Ben bir çeşit yolculuk mu yapmıştım? Elimi yeniden suya batırdım ancak tekrarı olmadı, hâlâ akademinin bir köşesinde tek başına duruyordum. Garip kadın demişti ve cevap bile verememiştim. Tanrım hayatımda kaç tane denizerkeği görmüştüm ki? O ilkti, dilimin tutulması normaldi.
Pulları... ne kadar güzeldi öyle. Gözlerimi kırpıştırıp kendime geldim. Pulları, örgüsü, göz rengi bile bana değişik hissettirmişti. Garip, bu öyle şehvetli bir tutku gibi değildi, daha sıcak ve samimi bir duyguydu. Oraya yeniden gideceğimden emin gibi bir hali vardı. Zira nasıl ferahladığımı düşünürsek koşa koşa geleceğimden ben de emindim.

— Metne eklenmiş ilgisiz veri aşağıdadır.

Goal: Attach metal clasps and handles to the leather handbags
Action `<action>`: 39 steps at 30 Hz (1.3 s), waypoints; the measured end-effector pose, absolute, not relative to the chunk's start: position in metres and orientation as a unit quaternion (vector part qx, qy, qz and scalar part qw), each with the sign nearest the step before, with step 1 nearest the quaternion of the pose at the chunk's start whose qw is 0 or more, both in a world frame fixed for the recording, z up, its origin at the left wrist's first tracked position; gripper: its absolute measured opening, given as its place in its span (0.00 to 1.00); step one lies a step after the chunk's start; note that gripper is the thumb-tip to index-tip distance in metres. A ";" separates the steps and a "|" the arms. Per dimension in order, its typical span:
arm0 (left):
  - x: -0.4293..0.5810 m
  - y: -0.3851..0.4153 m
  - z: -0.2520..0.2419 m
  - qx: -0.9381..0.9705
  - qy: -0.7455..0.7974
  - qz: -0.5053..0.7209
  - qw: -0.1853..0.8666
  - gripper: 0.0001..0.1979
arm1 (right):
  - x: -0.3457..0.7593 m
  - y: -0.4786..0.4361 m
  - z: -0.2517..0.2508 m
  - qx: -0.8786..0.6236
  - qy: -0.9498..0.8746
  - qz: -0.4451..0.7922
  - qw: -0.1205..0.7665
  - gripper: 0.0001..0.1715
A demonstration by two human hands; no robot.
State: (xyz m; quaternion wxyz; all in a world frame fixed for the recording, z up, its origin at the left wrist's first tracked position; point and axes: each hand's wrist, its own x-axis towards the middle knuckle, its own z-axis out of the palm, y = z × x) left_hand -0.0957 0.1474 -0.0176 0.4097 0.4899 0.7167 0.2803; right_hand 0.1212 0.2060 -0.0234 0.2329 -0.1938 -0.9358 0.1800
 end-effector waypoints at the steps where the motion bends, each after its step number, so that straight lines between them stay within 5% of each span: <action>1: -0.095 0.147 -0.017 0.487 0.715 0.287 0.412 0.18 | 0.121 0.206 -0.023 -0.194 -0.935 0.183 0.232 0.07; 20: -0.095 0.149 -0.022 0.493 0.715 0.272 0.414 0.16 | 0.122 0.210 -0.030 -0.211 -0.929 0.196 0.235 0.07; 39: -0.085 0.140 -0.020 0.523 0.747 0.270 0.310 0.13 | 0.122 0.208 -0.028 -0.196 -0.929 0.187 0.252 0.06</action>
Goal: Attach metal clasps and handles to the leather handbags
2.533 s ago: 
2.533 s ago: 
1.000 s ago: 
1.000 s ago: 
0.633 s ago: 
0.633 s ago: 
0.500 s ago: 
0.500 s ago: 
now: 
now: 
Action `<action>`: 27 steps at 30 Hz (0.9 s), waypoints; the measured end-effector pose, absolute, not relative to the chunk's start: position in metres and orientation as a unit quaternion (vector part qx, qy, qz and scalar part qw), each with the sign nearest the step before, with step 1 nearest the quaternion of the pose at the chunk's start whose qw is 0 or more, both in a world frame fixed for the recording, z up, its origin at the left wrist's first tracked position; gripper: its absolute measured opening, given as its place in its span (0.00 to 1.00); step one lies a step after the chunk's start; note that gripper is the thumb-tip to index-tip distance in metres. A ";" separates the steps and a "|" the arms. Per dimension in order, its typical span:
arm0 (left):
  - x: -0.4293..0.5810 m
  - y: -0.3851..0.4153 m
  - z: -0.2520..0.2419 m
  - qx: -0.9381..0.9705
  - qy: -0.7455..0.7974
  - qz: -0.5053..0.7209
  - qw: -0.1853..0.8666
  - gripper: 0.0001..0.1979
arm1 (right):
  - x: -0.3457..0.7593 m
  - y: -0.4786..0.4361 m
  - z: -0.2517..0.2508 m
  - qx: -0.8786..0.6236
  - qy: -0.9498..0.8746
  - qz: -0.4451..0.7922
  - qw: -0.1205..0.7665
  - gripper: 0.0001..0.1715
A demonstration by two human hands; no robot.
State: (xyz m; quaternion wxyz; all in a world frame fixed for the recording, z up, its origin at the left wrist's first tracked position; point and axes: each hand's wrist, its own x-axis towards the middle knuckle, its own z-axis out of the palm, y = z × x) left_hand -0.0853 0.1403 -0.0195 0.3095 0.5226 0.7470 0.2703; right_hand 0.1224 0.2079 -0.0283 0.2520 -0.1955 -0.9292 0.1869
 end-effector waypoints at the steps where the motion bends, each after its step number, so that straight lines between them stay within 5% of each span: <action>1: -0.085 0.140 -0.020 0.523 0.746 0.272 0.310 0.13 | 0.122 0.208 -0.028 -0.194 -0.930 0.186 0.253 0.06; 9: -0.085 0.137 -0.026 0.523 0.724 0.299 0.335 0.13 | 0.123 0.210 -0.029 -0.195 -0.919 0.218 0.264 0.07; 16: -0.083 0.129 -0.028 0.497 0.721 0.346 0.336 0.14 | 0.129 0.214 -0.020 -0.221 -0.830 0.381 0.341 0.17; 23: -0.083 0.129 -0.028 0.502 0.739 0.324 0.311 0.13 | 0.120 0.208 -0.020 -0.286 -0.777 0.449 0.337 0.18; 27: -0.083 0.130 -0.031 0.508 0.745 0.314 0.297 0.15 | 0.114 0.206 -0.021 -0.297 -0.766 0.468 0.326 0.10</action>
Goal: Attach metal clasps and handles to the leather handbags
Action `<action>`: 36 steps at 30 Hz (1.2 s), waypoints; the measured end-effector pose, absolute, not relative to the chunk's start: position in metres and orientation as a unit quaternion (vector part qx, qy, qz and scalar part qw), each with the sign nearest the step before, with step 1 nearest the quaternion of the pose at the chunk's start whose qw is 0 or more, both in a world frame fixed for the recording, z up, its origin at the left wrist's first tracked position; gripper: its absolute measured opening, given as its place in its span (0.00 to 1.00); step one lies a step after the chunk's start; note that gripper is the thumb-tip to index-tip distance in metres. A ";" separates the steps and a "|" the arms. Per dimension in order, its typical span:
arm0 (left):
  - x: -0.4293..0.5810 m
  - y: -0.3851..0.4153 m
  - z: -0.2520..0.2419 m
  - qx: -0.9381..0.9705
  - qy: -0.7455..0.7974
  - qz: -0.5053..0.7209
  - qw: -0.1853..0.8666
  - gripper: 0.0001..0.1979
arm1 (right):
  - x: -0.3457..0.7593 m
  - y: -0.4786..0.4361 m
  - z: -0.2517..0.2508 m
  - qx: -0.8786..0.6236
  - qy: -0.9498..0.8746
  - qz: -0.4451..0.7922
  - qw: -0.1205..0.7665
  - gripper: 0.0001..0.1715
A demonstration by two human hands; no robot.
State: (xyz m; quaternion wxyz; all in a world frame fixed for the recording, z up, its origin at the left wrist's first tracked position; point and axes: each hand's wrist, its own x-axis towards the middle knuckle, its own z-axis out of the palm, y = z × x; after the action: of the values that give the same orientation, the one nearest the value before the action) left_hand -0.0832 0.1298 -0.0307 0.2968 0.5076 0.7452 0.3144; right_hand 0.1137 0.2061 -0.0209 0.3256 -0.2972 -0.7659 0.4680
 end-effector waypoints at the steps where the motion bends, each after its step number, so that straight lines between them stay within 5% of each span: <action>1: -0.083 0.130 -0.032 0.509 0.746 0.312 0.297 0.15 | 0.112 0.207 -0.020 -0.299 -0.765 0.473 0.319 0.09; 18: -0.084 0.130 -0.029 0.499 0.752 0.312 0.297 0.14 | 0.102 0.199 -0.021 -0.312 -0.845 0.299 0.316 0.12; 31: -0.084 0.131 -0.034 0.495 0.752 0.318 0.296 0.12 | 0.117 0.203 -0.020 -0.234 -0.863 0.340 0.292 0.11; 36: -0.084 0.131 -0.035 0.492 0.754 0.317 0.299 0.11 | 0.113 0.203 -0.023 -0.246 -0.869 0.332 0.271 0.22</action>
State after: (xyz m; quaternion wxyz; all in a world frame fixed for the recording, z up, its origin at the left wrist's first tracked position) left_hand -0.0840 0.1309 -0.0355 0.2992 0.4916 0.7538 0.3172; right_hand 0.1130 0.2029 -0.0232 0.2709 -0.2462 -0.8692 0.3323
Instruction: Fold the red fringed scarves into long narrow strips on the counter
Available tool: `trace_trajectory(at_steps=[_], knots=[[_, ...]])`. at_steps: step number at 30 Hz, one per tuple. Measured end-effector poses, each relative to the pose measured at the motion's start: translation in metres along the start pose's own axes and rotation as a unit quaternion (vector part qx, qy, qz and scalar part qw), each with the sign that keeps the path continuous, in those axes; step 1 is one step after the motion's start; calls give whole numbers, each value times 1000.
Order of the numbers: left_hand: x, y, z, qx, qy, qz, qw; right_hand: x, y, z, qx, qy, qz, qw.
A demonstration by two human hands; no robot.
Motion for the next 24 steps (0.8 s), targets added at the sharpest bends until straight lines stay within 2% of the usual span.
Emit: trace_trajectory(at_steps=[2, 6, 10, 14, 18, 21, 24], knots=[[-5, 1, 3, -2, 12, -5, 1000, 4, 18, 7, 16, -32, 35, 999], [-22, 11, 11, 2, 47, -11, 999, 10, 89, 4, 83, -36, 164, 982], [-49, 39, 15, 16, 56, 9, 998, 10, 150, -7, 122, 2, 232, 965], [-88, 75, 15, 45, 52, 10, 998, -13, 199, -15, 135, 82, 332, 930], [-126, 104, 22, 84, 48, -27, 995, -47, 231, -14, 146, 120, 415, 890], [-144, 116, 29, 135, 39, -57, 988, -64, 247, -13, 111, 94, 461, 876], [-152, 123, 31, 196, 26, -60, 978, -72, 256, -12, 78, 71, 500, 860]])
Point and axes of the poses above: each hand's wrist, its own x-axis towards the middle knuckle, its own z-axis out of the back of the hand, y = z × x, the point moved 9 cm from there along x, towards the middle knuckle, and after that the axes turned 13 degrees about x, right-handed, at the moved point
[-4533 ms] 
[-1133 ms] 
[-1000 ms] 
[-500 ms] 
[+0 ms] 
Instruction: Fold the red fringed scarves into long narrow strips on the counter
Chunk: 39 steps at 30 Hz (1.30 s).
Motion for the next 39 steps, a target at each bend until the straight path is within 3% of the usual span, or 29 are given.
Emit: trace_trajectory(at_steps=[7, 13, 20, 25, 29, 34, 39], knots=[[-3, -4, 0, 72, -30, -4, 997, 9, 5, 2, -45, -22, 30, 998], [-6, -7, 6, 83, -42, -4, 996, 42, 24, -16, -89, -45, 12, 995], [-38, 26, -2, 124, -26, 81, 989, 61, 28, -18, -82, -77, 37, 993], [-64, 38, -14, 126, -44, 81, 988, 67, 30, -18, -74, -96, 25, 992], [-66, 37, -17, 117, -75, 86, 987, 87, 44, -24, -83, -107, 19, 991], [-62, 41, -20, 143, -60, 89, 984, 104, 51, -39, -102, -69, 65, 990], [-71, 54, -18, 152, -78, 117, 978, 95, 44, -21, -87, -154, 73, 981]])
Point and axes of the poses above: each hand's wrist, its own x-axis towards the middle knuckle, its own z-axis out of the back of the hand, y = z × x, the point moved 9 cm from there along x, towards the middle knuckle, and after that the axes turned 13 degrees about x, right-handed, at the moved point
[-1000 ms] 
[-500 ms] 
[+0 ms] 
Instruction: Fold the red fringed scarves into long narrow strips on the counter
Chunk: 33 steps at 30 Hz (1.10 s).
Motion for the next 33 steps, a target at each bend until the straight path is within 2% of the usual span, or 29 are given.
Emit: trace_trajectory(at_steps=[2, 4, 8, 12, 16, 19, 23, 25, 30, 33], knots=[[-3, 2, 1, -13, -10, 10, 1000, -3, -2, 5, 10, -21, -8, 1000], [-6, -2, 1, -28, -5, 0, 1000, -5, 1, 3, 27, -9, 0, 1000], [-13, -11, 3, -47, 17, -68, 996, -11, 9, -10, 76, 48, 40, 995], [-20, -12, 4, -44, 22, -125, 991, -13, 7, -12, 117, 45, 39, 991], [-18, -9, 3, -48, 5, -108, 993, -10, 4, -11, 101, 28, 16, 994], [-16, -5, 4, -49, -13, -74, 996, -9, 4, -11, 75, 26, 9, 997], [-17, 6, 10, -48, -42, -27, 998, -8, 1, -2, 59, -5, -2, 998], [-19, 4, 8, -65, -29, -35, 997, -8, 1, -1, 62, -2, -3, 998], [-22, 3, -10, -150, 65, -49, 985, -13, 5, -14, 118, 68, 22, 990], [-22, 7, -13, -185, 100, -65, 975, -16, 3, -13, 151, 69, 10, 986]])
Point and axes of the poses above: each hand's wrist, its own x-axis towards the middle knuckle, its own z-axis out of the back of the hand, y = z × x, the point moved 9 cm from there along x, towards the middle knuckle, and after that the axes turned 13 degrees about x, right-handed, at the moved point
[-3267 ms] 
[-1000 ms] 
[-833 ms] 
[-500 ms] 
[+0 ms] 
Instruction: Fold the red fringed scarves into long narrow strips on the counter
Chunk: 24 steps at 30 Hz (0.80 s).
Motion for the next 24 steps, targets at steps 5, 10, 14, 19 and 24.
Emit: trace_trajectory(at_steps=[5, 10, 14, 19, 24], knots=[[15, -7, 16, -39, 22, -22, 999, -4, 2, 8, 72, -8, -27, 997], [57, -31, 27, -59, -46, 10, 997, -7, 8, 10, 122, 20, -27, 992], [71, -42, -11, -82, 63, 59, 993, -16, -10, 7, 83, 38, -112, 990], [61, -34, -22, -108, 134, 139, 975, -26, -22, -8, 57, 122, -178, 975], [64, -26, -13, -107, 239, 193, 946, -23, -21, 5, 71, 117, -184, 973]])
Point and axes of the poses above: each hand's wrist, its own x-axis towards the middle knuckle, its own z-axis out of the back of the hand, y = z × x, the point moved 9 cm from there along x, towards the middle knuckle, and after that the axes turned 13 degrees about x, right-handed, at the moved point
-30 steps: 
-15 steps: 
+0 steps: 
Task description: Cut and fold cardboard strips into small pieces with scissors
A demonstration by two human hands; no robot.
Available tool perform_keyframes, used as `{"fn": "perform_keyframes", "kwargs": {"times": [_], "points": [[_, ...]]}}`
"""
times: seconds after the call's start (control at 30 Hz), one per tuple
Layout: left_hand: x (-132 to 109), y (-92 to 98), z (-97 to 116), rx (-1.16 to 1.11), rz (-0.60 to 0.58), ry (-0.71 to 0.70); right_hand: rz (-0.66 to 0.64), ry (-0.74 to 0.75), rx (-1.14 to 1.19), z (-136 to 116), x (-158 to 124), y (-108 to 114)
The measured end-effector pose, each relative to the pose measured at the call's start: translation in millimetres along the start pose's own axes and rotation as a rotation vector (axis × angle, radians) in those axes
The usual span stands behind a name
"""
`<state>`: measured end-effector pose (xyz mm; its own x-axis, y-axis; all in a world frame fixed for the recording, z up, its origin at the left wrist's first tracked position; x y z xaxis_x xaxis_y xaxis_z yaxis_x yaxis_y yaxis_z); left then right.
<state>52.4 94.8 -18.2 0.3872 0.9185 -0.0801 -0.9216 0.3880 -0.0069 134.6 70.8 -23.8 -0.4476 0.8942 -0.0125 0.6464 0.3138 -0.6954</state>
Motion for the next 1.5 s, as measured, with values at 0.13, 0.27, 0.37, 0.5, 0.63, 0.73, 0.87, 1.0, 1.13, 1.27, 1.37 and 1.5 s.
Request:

Akademik geleceğim -yani Valerinin- ne durumda ve sonrasında neler olacak ilgimi pek çekmiyordu. Tamam aslında çekiyordu, matematikten ve edebiyattan sıyrılıp sırlarla ve büyüyle dolu bir okula gelmek kimin ilgisini çekmezdi ki? Bilgi... daha çok bilgi için gözlerimi dört açarak gezmem gerekirken korumam gerektiği itibarımı düşünmek zorundaydım. Ayrıca ek olacak içimde bir şey vardı ve kesinlikle acıkmıştı. Acaba Valeri bebeğinden şey diye bahsetdiğimi duysa ne tepki verirdi?
Onu seviyordu.
Grienner'ın zihnime kurduğu bağlantı bedenimi kısa bir an titretti. Artık yüksek tepkiler vermiyordum çünkü alışmıştım.
Tamam bir daha demem. Söylesene Greinner bu tuhaf görünümlü adam, pardon deniz canlısı, ıı neyse işte gördün kıvrandırma, kimdi?
Bunu sana söyleyemem Lily, bazı bağlantıları kendin bulmalısın, hazıra konma!
Sencede bağlanacak bir dünya şey yok mu?
Bence hiçbir şey köle pazarında satılmaktan zor değildir. Kendine çok yükleniyorsun biraz keyfini çıkar didikle, öğren, eğlen. Bu hayatta bir kez başına gelen bir fırsat ve kimse seni satmaya çalışmıyor.
Realist bir yorum oldu, yerimde olsan aynı şeyleri söyleyebilir miydin acaba bay ejderha?
Bay ejderha mı? Neredeyse güleceğim...
Gür bir kükreme duyulduktan sonra zihnimden gittiğini hissettim. Bu da bir garipti. Şaka!
Duyup da başıma iş açmasın şimdi...
Ruddy Bennet! Aklıma gelen isimle birlikte güçlerimdeki ateş damarlarımda dolanıyor gibi bir ısı hissettim tüm bedenimde. Vitobria gezegenindeki nikahlı kocam... Ömrünün az kaldığını söylediği ve yürüyemeyen kocam.
O iyi bir insandı, başta sadece iyilik olsun diye yanına almıştı ama bana olan duyguları yadsınamaz bir gerçeklikti. Kısacık anda ona alışmak bir yana minnet duygum doruklarda gezmiştim.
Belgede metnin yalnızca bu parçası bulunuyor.